**YOUR OBJECTIVE**
The data below is to be set down exactly.

** MATERIAL PROVIDED follows **

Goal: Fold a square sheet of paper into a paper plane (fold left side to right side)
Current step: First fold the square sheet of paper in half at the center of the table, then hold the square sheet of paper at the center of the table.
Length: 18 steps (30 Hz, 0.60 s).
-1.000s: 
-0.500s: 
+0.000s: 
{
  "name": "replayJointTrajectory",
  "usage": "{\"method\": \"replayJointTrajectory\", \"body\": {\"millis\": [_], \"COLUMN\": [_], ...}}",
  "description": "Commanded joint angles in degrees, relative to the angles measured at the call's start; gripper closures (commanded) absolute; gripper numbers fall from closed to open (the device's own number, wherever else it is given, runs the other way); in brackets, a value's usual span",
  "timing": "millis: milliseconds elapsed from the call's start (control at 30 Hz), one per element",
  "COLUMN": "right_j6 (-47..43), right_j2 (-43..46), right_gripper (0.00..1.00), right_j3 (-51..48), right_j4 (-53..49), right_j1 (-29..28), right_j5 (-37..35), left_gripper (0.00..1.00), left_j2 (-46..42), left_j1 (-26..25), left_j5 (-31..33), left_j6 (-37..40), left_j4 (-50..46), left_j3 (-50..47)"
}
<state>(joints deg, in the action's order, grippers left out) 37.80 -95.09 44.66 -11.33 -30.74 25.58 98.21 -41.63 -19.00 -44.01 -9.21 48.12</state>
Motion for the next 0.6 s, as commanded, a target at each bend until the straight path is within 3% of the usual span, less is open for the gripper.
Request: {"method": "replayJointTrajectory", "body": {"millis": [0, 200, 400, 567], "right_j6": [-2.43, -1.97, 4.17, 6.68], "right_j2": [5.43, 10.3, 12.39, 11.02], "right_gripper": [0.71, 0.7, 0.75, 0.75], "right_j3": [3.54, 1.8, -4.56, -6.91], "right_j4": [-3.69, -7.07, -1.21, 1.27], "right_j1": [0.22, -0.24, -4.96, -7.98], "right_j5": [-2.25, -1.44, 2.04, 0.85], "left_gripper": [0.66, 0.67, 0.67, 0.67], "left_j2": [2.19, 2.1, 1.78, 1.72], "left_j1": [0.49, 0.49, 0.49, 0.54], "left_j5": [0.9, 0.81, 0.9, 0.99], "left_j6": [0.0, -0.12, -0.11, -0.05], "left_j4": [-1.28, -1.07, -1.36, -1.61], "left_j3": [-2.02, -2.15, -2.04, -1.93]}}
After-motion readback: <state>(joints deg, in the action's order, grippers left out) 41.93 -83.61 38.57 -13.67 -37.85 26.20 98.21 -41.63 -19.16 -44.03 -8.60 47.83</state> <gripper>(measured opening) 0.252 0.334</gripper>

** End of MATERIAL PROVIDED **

**RESPONSE BOX**
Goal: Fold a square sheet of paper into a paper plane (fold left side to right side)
Current step: First fold the square sheet of paper in half at the center of the table, then hold the square sheet of paper at the center of the table.
Length: 18 steps (30 Hz, 0.60 s).
-1.000s: 
-0.500s: 
+0.000s: 
{
  "name": "replayJointTrajectory",
  "usage": "{\"method\": \"replayJointTrajectory\", \"body\": {\"millis\": [_], \"COLUMN\": [_], ...}}",
  "description": "Commanded joint angles in degrees, relative to the angles measured at the call's start; gripper closures (commanded) absolute; gripper numbers fall from closed to open (the device's own number, wherever else it is given, runs the other way); in brackets, a value's usual span",
  "timing": "millis: milliseconds elapsed from the call's start (control at 30 Hz), one per element",
  "COLUMN": "right_j6 (-47..43), right_j2 (-43..46), right_gripper (0.00..1.00), right_j3 (-51..48), right_j4 (-53..49), right_j1 (-29..28), right_j5 (-37..35), left_gripper (0.00..1.00), left_j2 (-46..42), left_j1 (-26..25), left_j5 (-31..33), left_j6 (-37..40), left_j4 (-50..46), left_j3 (-50..47)"
}
<state>(joints deg, in the action's order, grippers left out) 37.80 -95.09 44.66 -11.33 -30.74 25.58 98.21 -41.63 -19.00 -44.01 -9.21 48.12</state>
Motion for the next 0.6 s, as commanded, a target at each bend until the straight path is within 3% of the usual span, less is open for the gripper.
Request: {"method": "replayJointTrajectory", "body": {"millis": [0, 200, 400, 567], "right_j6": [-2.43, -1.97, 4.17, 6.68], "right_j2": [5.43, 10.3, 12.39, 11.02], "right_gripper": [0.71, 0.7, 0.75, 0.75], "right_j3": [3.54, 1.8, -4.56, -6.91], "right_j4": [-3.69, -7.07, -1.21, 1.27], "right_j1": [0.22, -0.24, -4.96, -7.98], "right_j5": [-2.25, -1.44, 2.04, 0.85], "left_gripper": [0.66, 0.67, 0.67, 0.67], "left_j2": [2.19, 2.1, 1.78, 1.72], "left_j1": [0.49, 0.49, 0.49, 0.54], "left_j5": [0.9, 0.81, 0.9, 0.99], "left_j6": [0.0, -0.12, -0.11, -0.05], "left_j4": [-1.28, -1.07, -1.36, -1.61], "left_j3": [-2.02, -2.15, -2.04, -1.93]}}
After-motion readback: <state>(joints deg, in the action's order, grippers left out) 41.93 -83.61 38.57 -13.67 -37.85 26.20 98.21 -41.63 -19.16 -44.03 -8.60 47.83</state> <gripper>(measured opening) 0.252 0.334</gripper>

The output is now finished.